It is easier than ever to be self-employed, and it comes with numerous risks and benefits. Health insurance has been made accessible in the last few years (thank you Obamacare!), and the internet makes many previously expensive tools and resources affordable or free. One web-based service is in the form of online platforms that are designed to
link independent consultants and freelancers with potential clients and employers.
Some, like Flexjobs, target non-traditional work arrangements focused on telecommuting, part time and contract work, and temporary work. Project seekers can search the database and then apply in a more traditional fashion.
Others, like Elance and Guru, set up a virtual marketplace where companies or individuals can post projects and open them for proposals and bids from freelancers.
For those of us who are freelancers and independent consultants, this is a potentially powerful tool to connect with potential clients and customers around the world.
But, and this is a big but, these services seem to run a significant risk of diminishing and deflating the value of our skills and expertise as experienced professionals.
For example, I’ve seen a number of postings seeking experienced grant writers, with a published hourly rate of $10-15/hour. Experienced grant writers charge anywhere from $50/hour to $150/hour and up, and are worth their weight in gold.
These services do need to make money, and one common strategy is to charge freelancers a flat percentage of the total fee while requiring that all payments be processed through their service.

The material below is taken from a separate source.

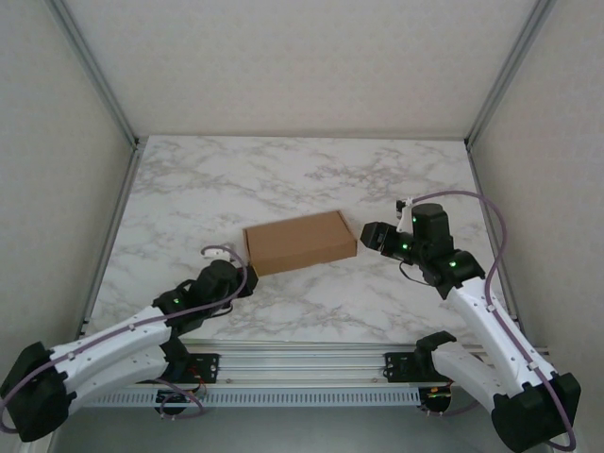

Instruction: Fold the paper box

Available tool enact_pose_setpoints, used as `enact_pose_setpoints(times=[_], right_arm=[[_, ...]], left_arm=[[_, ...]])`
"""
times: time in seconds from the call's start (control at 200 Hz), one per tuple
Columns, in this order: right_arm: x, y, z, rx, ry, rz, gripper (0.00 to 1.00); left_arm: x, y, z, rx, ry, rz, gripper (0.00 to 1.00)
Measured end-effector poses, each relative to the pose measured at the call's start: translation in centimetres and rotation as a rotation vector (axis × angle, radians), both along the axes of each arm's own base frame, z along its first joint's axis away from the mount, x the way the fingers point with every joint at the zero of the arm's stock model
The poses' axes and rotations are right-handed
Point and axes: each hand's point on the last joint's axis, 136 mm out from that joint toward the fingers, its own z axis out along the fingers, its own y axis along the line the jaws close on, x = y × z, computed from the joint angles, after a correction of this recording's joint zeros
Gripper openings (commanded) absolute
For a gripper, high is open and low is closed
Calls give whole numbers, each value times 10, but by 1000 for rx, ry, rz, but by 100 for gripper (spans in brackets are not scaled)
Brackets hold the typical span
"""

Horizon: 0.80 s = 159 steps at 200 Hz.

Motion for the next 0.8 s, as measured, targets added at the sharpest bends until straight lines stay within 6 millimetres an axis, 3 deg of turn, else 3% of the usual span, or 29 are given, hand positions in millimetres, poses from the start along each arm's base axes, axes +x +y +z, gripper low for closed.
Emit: enact_pose_setpoints(times=[0.075, 0.165, 0.29, 0.426, 0.531, 0.676, 0.796], right_arm=[[1, -2, -4, -11, 8, -10, 55], [5, -3, -15, -36, 42, -20, 55], [12, -1, -52, -104, 162, -10, 57], [24, 4, -87, -163, 279, 8, 61], [39, 11, -100, -177, 318, 22, 63], [63, 22, -111, -182, 343, 32, 63], [81, 31, -123, -188, 358, 43, 62]], left_arm=[[-11, 12, -26, 63, 70, 16, 43], [-12, 17, -32, 91, 81, 25, 51], [-5, 14, -23, 105, 55, 20, 55], [15, 4, 13, 69, -28, 16, 63], [35, 13, 36, 23, -76, 73, 65], [57, 44, 29, -9, -44, 187, 63], [65, 49, 11, -34, 2, 203, 61]])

Elance charges 8.75%, and Guru charges 11.95% for free memberships, and 7.45% for paid memberships.
This is on top of the self employment tax that freelancers have to pay – roughly 15%. So, assuming that the tax applies to the fee received from Elance or Guru with the deduction, the net profit for an experienced grant writer working through one of these services at a rate of $15 an hour would be between $11 and $12 an hour – before taxes.
I am curious, my fellow freewheeling indies, what is your experience with these services? Have you secured new clients through them? Have you avoided them? How do you feel about the benefits, costs, and risks associated with focusing business development efforts through them?